## Directions for this task:
Whenever a line below includes the word "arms", copy that line.

---------- Dataset content

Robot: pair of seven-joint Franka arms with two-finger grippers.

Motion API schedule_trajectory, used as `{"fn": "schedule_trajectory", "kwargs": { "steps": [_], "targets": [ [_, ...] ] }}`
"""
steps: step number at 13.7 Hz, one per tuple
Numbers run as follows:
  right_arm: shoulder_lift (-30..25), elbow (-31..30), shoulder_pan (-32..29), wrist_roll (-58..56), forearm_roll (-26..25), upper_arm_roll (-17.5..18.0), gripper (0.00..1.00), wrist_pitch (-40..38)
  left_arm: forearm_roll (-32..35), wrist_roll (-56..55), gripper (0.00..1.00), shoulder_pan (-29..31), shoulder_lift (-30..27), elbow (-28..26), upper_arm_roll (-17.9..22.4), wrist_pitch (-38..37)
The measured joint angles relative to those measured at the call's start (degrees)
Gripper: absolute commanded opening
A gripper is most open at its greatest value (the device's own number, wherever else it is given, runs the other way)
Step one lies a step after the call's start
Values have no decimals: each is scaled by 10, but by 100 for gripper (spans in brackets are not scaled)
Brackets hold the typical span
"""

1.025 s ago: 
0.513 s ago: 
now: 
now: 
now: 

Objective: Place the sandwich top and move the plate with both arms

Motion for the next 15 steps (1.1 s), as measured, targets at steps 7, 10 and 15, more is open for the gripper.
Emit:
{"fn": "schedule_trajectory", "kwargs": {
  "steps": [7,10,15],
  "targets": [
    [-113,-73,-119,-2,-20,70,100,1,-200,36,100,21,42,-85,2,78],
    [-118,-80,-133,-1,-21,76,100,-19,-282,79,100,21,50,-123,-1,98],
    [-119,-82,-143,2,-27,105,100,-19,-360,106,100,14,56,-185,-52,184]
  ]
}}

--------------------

## Output of the exercise:
Robot: pair of seven-joint Franka arms with two-finger grippers.
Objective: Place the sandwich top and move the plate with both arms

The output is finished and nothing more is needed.